Take the entries that follow and return exactly the lines from the one holding "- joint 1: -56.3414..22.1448" through the one holding "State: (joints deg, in", both included. Nothing else is needed.

[Data records]

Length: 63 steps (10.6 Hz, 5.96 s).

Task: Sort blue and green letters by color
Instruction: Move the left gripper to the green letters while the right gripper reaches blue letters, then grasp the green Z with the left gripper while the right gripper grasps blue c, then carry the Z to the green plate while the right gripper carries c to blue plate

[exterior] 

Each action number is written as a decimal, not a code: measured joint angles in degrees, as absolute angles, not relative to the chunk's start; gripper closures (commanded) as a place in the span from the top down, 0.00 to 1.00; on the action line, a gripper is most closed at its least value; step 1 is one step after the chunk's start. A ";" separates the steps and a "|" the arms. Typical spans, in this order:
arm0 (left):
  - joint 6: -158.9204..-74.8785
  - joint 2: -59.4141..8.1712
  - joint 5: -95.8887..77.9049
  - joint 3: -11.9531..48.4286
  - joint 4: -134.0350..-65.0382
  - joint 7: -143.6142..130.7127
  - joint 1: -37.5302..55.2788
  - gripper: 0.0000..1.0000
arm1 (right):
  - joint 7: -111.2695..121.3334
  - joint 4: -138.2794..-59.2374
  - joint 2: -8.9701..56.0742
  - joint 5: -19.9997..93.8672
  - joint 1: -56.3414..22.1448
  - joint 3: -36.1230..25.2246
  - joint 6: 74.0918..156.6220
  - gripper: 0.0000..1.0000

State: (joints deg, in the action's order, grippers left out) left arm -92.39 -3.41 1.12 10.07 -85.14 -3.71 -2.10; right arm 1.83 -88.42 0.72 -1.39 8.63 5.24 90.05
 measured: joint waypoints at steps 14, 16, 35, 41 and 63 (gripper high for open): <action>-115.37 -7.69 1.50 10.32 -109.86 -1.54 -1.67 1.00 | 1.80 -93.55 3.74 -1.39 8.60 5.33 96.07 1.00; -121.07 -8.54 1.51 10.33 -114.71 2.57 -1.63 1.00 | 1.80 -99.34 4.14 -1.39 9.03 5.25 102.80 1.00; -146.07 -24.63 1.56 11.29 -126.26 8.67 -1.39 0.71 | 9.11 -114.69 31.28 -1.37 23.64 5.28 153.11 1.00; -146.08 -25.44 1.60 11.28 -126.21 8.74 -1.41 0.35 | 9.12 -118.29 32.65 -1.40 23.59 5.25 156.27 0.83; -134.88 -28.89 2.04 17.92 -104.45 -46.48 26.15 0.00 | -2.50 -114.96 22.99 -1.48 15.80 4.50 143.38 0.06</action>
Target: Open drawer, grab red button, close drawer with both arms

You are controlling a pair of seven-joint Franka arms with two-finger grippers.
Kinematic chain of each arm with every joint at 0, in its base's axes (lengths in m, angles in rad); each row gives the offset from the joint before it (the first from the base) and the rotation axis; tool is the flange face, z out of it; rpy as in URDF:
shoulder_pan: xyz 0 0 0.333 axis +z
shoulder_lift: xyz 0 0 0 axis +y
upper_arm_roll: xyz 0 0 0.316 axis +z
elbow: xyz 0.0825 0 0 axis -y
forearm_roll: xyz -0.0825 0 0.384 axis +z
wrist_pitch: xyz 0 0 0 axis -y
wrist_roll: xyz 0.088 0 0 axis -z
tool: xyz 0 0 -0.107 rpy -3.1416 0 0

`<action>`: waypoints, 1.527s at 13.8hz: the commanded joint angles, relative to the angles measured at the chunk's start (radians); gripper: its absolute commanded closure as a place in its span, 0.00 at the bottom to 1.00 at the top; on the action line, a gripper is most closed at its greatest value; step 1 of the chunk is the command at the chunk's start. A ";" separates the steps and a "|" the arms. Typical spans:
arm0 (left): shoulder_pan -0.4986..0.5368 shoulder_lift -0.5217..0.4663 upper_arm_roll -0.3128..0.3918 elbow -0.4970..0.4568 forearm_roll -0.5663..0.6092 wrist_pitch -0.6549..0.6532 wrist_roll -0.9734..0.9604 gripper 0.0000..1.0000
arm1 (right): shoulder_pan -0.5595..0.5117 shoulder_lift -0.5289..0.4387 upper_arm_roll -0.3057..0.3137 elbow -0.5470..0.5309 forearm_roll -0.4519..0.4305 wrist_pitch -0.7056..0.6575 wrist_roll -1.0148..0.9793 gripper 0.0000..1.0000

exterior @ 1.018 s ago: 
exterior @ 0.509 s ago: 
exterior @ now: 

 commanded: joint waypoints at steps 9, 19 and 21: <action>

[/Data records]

_Solution for this exercise_.
  - joint 1: -56.3414..22.1448
  - joint 3: -36.1230..25.2246
  - joint 6: 74.0918..156.6220
  - gripper: 0.0000..1.0000

State: (joints deg, in the action's order, grippers left out) left arm -92.39 -3.41 1.12 10.07 -85.14 -3.71 -2.10; right arm 1.83 -88.42 0.72 -1.39 8.63 5.24 90.05

As written, the answer is complete.